■ Task instructions ■
Nothing outside the range below should be printed. Output exactly the lines from the line with "Mark the region of the dark wooden spoon." to the line with "Give the segmentation of the red sausage.", both included.
= = = = =
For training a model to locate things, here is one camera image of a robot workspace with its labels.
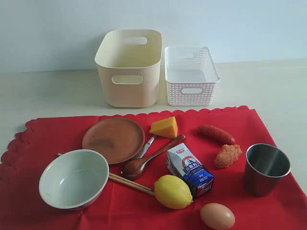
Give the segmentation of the steel table knife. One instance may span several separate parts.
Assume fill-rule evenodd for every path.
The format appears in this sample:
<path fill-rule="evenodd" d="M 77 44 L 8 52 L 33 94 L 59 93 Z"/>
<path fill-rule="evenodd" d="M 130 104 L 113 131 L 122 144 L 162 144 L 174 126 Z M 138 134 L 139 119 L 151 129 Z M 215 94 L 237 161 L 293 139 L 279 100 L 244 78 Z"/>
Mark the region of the steel table knife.
<path fill-rule="evenodd" d="M 145 153 L 147 152 L 147 150 L 149 149 L 149 147 L 151 146 L 151 144 L 153 143 L 153 141 L 155 140 L 156 137 L 157 137 L 157 135 L 152 135 L 151 138 L 144 144 L 144 146 L 139 151 L 139 153 L 132 158 L 132 160 L 142 158 L 145 155 Z"/>

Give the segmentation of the stainless steel cup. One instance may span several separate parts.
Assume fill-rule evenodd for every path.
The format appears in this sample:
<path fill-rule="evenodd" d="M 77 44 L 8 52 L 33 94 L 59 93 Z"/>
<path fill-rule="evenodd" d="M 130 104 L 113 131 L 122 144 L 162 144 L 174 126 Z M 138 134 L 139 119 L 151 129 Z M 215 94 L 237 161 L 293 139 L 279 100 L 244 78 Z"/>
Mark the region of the stainless steel cup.
<path fill-rule="evenodd" d="M 254 196 L 266 196 L 291 171 L 288 156 L 277 147 L 257 143 L 246 151 L 244 186 Z"/>

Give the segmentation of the dark wooden spoon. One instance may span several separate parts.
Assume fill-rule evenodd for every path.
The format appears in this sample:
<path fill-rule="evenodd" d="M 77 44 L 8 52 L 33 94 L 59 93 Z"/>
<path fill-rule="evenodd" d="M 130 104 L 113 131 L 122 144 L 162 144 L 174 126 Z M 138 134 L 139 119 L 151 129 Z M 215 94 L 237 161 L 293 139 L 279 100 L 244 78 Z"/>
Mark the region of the dark wooden spoon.
<path fill-rule="evenodd" d="M 134 181 L 138 178 L 141 177 L 143 174 L 147 164 L 153 159 L 154 157 L 160 155 L 161 153 L 173 148 L 174 146 L 180 144 L 181 142 L 184 141 L 186 138 L 185 135 L 180 134 L 177 136 L 175 139 L 167 143 L 165 146 L 163 146 L 160 150 L 158 150 L 155 154 L 145 157 L 145 158 L 140 158 L 140 159 L 135 159 L 129 161 L 123 168 L 122 170 L 122 176 L 125 179 Z"/>

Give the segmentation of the red sausage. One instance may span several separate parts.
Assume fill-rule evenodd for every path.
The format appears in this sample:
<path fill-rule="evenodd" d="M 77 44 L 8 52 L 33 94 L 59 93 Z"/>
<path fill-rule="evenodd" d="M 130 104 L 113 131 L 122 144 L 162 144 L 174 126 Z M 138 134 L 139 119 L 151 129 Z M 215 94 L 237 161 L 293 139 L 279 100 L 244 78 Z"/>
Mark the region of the red sausage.
<path fill-rule="evenodd" d="M 213 138 L 223 144 L 236 144 L 235 138 L 230 133 L 212 125 L 200 125 L 197 127 L 197 132 L 203 136 Z"/>

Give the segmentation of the lower wooden chopstick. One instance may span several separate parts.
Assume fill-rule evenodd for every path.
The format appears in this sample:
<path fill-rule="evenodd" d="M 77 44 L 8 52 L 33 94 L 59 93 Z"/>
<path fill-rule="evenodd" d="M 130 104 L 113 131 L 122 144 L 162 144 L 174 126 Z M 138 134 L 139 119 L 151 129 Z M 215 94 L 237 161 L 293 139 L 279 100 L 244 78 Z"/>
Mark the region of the lower wooden chopstick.
<path fill-rule="evenodd" d="M 122 185 L 125 185 L 125 186 L 127 186 L 127 187 L 130 187 L 130 188 L 133 188 L 133 189 L 135 189 L 135 190 L 138 190 L 138 191 L 141 191 L 141 192 L 143 192 L 143 193 L 146 193 L 146 194 L 149 194 L 149 195 L 151 195 L 151 196 L 154 196 L 154 193 L 153 193 L 151 190 L 146 189 L 146 188 L 143 188 L 143 187 L 141 187 L 141 186 L 139 186 L 139 185 L 135 185 L 135 184 L 132 184 L 132 183 L 123 181 L 123 180 L 118 179 L 118 178 L 113 177 L 113 176 L 109 176 L 108 178 L 109 178 L 110 180 L 112 180 L 112 181 L 115 181 L 115 182 L 120 183 L 120 184 L 122 184 Z"/>

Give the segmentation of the yellow lemon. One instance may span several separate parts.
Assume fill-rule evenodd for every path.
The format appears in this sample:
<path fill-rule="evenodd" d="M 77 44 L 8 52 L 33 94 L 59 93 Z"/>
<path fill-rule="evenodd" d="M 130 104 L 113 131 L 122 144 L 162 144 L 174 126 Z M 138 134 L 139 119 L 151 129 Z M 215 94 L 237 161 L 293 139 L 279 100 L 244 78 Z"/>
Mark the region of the yellow lemon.
<path fill-rule="evenodd" d="M 164 175 L 154 183 L 154 196 L 163 206 L 175 210 L 193 203 L 188 185 L 173 175 Z"/>

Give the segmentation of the cream plastic bin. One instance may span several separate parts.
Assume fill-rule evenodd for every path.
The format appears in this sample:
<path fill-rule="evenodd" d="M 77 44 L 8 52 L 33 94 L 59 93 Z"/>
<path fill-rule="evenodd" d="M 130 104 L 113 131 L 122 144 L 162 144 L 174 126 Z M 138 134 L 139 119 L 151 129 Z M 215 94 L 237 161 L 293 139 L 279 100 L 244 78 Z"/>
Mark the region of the cream plastic bin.
<path fill-rule="evenodd" d="M 150 29 L 110 31 L 94 61 L 104 97 L 114 107 L 144 108 L 158 98 L 162 35 Z"/>

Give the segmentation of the red scalloped table cloth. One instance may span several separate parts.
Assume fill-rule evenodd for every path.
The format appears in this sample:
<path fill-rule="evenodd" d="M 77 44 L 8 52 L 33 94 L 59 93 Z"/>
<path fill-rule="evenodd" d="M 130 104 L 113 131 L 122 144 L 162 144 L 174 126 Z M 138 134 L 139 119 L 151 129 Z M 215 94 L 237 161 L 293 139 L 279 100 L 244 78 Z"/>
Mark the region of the red scalloped table cloth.
<path fill-rule="evenodd" d="M 226 169 L 214 166 L 220 145 L 196 133 L 201 124 L 229 132 L 243 151 L 256 143 L 273 144 L 257 112 L 246 106 L 224 109 L 163 111 L 128 115 L 148 131 L 151 123 L 174 116 L 185 144 L 215 176 L 213 188 L 182 210 L 171 210 L 154 197 L 109 181 L 89 207 L 65 211 L 48 206 L 38 184 L 58 153 L 80 149 L 85 132 L 105 116 L 38 118 L 26 123 L 2 156 L 0 227 L 3 230 L 204 230 L 200 209 L 220 203 L 232 210 L 236 230 L 304 230 L 307 198 L 295 178 L 284 177 L 265 197 L 249 194 L 243 184 L 245 156 Z"/>

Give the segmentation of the wooden chopstick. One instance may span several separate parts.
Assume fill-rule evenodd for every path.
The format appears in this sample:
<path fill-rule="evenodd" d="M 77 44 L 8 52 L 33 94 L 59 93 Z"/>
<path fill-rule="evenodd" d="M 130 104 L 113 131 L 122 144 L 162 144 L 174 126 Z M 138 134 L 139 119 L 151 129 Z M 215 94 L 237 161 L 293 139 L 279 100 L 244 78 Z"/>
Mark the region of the wooden chopstick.
<path fill-rule="evenodd" d="M 56 168 L 56 170 L 60 169 L 68 169 L 68 166 L 72 166 L 74 168 L 73 163 L 79 164 L 79 161 L 83 162 L 83 158 L 89 162 L 90 159 L 93 159 L 94 163 L 100 162 L 101 166 L 97 166 L 97 170 L 94 170 L 94 184 L 97 188 L 99 188 L 99 192 L 102 191 L 102 189 L 105 187 L 107 180 L 109 179 L 109 176 L 116 177 L 118 179 L 121 179 L 123 181 L 139 185 L 143 188 L 149 189 L 150 188 L 138 184 L 136 182 L 133 182 L 131 180 L 125 179 L 121 176 L 118 176 L 116 174 L 113 174 L 109 171 L 108 163 L 104 156 L 102 156 L 100 153 L 89 150 L 89 149 L 78 149 L 74 151 L 67 152 L 66 154 L 60 154 L 58 153 L 58 157 L 49 165 Z"/>
<path fill-rule="evenodd" d="M 115 182 L 120 183 L 120 184 L 122 184 L 122 185 L 125 185 L 125 186 L 127 186 L 127 187 L 130 187 L 130 188 L 133 188 L 133 189 L 135 189 L 135 190 L 138 190 L 138 191 L 141 191 L 141 192 L 143 192 L 143 193 L 146 193 L 146 194 L 149 194 L 149 195 L 151 195 L 151 196 L 154 196 L 154 193 L 153 193 L 151 190 L 146 189 L 146 188 L 143 188 L 143 187 L 141 187 L 141 186 L 139 186 L 139 185 L 135 185 L 135 184 L 132 184 L 132 183 L 123 181 L 123 180 L 118 179 L 118 178 L 113 177 L 113 176 L 109 176 L 108 178 L 109 178 L 110 180 L 112 180 L 112 181 L 115 181 Z"/>

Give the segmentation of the upper wooden chopstick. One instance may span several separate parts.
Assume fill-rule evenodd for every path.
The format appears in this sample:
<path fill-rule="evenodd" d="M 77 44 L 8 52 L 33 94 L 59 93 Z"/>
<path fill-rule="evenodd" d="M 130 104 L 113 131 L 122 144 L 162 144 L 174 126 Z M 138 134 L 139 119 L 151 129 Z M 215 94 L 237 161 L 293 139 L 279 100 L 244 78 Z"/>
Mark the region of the upper wooden chopstick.
<path fill-rule="evenodd" d="M 125 179 L 121 176 L 118 176 L 116 174 L 113 174 L 109 171 L 108 163 L 104 156 L 102 156 L 100 153 L 89 150 L 89 149 L 78 149 L 74 151 L 67 152 L 66 154 L 60 154 L 58 153 L 58 157 L 49 165 L 56 168 L 56 170 L 60 169 L 68 169 L 68 166 L 72 166 L 74 168 L 73 163 L 79 164 L 79 161 L 83 162 L 83 158 L 89 162 L 90 159 L 93 159 L 94 163 L 100 162 L 101 166 L 97 166 L 97 170 L 94 170 L 94 184 L 97 188 L 99 188 L 99 192 L 102 191 L 102 189 L 105 187 L 107 180 L 109 179 L 109 176 L 116 177 L 118 179 L 121 179 L 123 181 L 139 185 L 143 188 L 149 189 L 150 188 L 138 184 L 136 182 L 133 182 L 131 180 Z"/>

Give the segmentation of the yellow cheese wedge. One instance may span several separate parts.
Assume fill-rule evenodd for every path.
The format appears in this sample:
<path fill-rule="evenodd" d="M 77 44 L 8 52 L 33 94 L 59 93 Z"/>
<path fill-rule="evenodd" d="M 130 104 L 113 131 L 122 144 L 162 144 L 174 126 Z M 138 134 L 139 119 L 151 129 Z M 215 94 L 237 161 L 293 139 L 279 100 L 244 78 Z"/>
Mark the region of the yellow cheese wedge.
<path fill-rule="evenodd" d="M 165 138 L 176 138 L 178 127 L 174 116 L 153 122 L 149 131 L 153 135 Z"/>

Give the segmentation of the white perforated plastic basket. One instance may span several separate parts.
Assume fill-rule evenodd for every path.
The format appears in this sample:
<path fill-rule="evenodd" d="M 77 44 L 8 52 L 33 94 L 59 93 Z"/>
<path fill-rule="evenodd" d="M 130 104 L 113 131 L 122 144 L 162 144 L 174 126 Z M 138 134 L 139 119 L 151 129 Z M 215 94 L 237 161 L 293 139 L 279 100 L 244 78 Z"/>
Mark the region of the white perforated plastic basket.
<path fill-rule="evenodd" d="M 167 101 L 171 106 L 208 106 L 220 80 L 209 48 L 165 48 Z"/>

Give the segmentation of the brown round plate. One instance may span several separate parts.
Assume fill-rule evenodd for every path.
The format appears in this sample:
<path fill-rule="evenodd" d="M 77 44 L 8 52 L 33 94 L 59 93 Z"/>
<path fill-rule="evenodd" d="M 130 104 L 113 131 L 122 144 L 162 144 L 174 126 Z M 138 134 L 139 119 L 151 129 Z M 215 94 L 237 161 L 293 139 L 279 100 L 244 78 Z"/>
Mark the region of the brown round plate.
<path fill-rule="evenodd" d="M 90 127 L 83 137 L 82 148 L 97 151 L 108 164 L 118 164 L 135 157 L 144 142 L 145 133 L 138 123 L 113 117 Z"/>

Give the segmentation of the blue white milk carton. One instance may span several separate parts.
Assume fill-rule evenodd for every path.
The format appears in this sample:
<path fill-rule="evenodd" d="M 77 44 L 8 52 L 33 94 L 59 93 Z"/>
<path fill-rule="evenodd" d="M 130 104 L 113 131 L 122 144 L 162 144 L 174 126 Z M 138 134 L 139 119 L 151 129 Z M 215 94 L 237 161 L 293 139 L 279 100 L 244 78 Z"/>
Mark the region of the blue white milk carton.
<path fill-rule="evenodd" d="M 188 185 L 193 198 L 198 198 L 212 189 L 214 175 L 184 143 L 167 150 L 166 162 L 169 171 Z"/>

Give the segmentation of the white ceramic bowl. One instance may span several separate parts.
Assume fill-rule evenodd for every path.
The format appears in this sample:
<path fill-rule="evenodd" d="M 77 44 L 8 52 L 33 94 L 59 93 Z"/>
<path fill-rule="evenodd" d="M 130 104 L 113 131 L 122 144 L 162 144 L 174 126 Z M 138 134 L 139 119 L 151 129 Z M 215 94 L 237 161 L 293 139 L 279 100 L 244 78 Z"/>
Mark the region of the white ceramic bowl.
<path fill-rule="evenodd" d="M 109 165 L 103 155 L 89 149 L 66 152 L 42 172 L 39 194 L 51 207 L 78 210 L 90 206 L 103 191 Z"/>
= = = = =
■ Task response ■
Mark the region of the dark wooden spoon.
<path fill-rule="evenodd" d="M 134 181 L 138 178 L 141 177 L 143 174 L 147 164 L 153 159 L 154 157 L 160 155 L 161 153 L 173 148 L 174 146 L 180 144 L 181 142 L 184 141 L 186 138 L 185 135 L 180 134 L 177 136 L 175 139 L 167 143 L 165 146 L 163 146 L 160 150 L 158 150 L 155 154 L 145 157 L 145 158 L 140 158 L 140 159 L 135 159 L 129 161 L 123 168 L 122 170 L 122 176 L 125 179 Z"/>

Give the segmentation of the red sausage. One instance may span several separate parts.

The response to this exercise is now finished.